## Exercise instructions
Search the material for the string "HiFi" and copy each line where it occurs.

## Data section
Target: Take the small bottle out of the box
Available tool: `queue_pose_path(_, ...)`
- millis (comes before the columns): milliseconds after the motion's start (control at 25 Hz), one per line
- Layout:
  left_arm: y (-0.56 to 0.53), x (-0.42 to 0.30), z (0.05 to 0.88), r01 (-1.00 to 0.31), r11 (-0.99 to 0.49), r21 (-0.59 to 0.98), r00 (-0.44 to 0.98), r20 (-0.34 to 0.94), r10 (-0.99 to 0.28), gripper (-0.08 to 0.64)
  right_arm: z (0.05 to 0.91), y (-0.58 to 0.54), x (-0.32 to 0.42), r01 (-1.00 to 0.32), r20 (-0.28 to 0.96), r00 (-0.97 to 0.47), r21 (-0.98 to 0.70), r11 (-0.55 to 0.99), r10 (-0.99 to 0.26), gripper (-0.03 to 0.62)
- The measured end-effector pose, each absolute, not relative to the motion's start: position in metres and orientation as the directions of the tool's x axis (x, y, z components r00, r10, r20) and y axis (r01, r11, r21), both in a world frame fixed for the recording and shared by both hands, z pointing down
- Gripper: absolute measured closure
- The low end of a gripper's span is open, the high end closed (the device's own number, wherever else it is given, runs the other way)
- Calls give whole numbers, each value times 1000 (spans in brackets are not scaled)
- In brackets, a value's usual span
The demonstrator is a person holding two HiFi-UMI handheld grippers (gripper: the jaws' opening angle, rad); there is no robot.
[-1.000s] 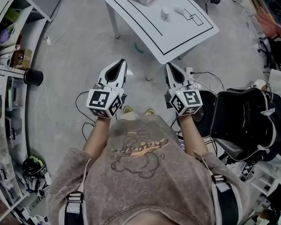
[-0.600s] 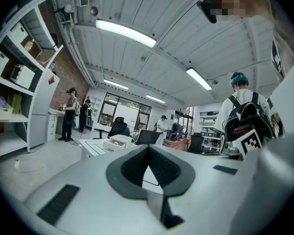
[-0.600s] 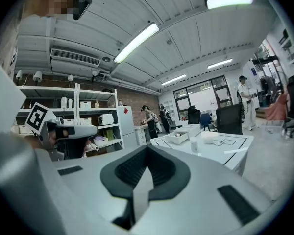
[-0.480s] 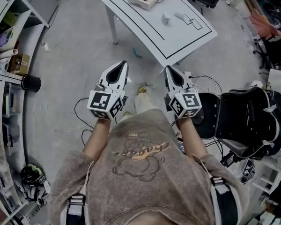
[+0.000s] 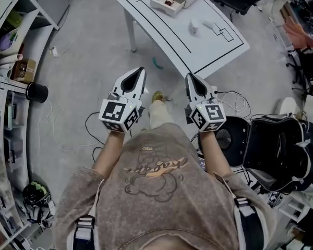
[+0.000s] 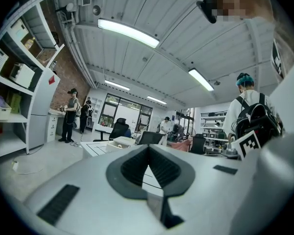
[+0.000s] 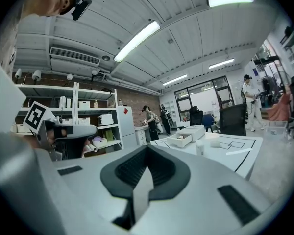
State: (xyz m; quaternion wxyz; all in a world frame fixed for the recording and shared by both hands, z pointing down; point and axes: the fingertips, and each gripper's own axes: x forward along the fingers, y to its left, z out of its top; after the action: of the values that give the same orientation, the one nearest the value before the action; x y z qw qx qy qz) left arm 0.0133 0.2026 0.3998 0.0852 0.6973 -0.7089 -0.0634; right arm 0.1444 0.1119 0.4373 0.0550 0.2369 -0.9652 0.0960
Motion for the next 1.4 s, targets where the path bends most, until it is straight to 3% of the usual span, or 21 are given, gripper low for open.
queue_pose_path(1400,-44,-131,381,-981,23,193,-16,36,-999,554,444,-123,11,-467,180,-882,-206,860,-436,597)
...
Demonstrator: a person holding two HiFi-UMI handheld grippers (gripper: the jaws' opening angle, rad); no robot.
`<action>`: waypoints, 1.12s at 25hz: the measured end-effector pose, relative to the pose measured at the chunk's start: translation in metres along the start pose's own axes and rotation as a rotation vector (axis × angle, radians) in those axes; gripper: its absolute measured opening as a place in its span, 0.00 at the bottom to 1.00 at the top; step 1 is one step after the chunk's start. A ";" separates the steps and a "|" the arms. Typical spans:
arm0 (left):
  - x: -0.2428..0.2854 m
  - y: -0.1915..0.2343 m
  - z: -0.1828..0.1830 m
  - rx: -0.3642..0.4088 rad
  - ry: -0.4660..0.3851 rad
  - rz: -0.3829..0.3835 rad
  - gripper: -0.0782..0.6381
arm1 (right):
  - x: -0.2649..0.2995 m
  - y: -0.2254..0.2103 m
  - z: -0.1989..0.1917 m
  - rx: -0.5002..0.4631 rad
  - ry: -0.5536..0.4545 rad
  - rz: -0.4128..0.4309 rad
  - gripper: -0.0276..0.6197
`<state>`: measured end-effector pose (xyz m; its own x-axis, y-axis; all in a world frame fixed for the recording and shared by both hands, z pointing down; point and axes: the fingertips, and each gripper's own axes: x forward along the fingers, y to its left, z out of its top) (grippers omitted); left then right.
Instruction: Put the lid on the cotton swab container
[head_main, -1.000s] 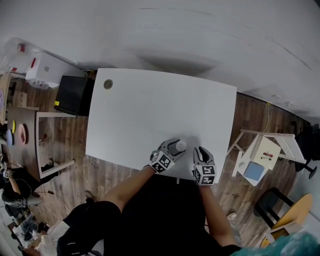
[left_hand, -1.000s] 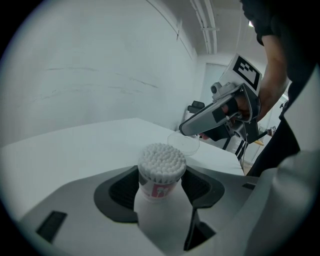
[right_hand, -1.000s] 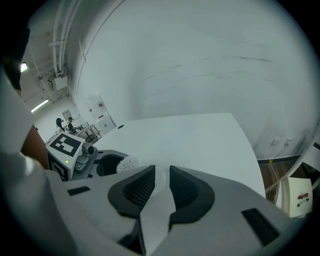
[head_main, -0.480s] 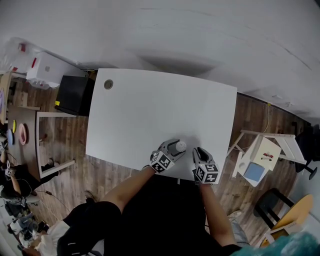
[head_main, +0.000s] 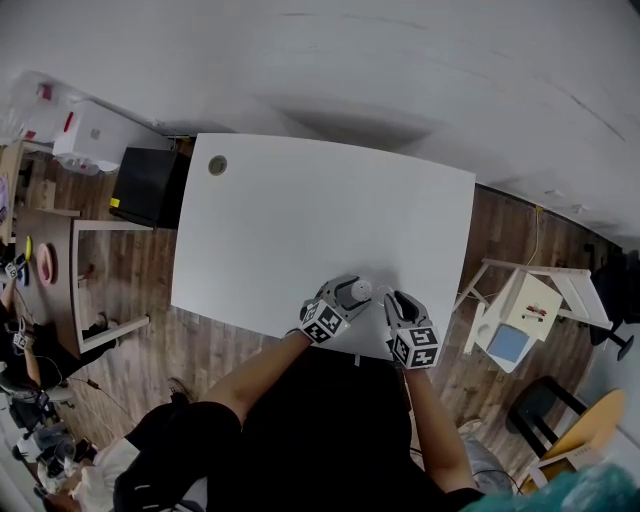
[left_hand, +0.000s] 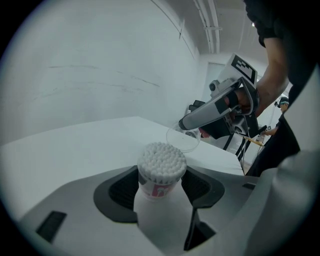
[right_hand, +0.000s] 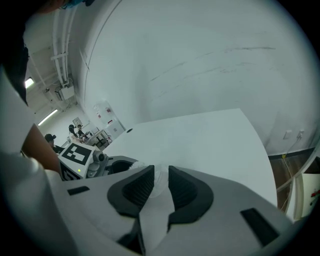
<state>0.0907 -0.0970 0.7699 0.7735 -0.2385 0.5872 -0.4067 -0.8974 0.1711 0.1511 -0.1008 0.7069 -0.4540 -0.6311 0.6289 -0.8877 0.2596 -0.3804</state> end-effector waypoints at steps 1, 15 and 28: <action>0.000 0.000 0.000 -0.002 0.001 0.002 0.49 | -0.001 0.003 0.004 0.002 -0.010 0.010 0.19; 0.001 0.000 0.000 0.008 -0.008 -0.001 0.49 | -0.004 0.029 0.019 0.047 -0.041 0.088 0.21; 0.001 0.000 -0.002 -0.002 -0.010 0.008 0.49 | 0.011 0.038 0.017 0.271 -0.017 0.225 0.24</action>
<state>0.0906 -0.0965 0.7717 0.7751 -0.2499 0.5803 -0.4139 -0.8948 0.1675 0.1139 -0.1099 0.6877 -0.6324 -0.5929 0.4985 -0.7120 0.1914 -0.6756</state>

## Reply
The demonstrator is a person holding two HiFi-UMI handheld grippers (gripper: the jaws' opening angle, rad); there is no robot.
Demonstrator: a person holding two HiFi-UMI handheld grippers (gripper: the jaws' opening angle, rad); no robot.

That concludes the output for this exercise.